When the war was over, some slaves decamped with the British for England. Others were recaptured by their former owners. However, some 3,000 found themselves in New York, under the protection of the soon to be departing British army.

What to do with these former slaves became a major issue in the Paris Peace Conference of 1782, the formal terms of the separation of the U.S. from Britain.

General George Washington, the American commander, insisted upon the immediate return of the 'property.'

He forwarded to his representative in New York a long list of runaway slaves and asked for help in 'securing them... if they are to be found in the City.... Some of my own slaves.. may probably be in N York. If by Chance you should come at the knowledge of any of them, I will be much obliged by your securing them." (Hochschild p. 101)

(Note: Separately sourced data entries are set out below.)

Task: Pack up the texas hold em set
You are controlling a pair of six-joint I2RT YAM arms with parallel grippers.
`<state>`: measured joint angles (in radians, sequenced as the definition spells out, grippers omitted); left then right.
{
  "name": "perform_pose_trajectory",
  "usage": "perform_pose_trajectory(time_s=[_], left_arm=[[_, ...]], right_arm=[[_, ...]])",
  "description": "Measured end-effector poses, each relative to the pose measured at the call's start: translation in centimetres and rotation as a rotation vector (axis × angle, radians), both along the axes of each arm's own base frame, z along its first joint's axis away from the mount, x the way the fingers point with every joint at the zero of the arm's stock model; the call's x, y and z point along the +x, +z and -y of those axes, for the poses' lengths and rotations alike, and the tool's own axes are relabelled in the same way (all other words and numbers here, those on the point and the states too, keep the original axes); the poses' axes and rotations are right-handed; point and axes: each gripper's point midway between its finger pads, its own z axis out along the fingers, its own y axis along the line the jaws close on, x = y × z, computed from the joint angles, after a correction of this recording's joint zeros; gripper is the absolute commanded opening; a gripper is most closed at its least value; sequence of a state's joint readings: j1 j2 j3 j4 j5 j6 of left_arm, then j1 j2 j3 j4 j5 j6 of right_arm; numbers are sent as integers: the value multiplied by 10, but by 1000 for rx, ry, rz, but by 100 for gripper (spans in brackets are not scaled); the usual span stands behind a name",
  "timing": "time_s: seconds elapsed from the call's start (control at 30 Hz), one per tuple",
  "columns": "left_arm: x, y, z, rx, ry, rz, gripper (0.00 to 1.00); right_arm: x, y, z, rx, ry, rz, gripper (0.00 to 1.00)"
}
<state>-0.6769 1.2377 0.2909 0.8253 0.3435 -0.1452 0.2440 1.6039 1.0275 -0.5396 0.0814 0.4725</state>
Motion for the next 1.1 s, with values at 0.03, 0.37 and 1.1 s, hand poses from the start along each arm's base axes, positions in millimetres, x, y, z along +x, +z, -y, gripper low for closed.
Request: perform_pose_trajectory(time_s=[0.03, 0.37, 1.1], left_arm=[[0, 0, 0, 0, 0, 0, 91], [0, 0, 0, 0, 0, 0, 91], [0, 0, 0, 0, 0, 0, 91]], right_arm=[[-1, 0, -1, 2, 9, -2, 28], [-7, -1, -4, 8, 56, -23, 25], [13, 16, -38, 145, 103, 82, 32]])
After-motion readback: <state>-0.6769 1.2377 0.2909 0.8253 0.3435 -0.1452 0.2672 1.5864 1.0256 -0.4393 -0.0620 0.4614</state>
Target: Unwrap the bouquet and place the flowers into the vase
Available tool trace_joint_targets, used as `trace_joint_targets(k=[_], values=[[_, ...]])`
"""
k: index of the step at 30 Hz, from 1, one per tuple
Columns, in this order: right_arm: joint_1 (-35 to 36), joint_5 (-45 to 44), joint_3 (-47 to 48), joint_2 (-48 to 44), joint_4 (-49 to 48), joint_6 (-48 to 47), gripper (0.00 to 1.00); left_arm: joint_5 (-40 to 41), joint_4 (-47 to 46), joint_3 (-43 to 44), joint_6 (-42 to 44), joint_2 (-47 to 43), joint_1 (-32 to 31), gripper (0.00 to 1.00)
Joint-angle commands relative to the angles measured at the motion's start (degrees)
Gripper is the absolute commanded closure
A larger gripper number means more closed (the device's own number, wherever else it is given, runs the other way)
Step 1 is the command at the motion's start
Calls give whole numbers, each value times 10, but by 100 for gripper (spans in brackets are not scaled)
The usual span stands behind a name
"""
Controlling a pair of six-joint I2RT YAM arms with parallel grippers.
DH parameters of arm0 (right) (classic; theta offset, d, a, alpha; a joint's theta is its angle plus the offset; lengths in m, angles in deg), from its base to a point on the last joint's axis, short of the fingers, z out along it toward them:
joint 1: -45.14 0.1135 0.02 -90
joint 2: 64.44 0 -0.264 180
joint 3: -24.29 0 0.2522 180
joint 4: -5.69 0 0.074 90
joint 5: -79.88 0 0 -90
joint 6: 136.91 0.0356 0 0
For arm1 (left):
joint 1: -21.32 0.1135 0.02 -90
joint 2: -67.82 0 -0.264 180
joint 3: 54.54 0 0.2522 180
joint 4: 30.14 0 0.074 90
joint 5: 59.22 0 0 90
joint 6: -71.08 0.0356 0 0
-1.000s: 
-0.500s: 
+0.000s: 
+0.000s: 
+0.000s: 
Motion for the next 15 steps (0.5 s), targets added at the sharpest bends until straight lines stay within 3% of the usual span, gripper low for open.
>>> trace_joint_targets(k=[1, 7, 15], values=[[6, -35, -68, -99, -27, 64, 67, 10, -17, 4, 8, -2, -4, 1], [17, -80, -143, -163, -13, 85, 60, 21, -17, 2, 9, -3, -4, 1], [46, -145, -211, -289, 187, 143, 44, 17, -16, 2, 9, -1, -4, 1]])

The British Commander, General Sir Guy Carleton, however, was not about to turn the slaves over the Americans nor to Washington. In New York they were still under his protection. This annoyed Washington no end.

Washington 'delivered himself without Animation, with great slowness and a low Tone of Voice'. Item One, Washington told Carleton, was 'the Preservation of Property from being carried off, and especially the Negroes'.

Carleton replied that he could not return 'the property' as they had already embarked on British ships.

"Already embarked!" replied Washington, greatly annoyed.

While the negotiations were proceeding, Carleton has placed the freed slaves on a British ships and sent them off to Nova Scotia, where they would become, for a time, the largest community of free black men and women anywhere in the British territory of the Americas.

It took Washington a long time to relinquish his claim to his lost 'property', and after many years he shifted to asking for compensation instead of their return. In 1826, Britain agreed to pay the slave owners or their heirs half the market value of their former slaves.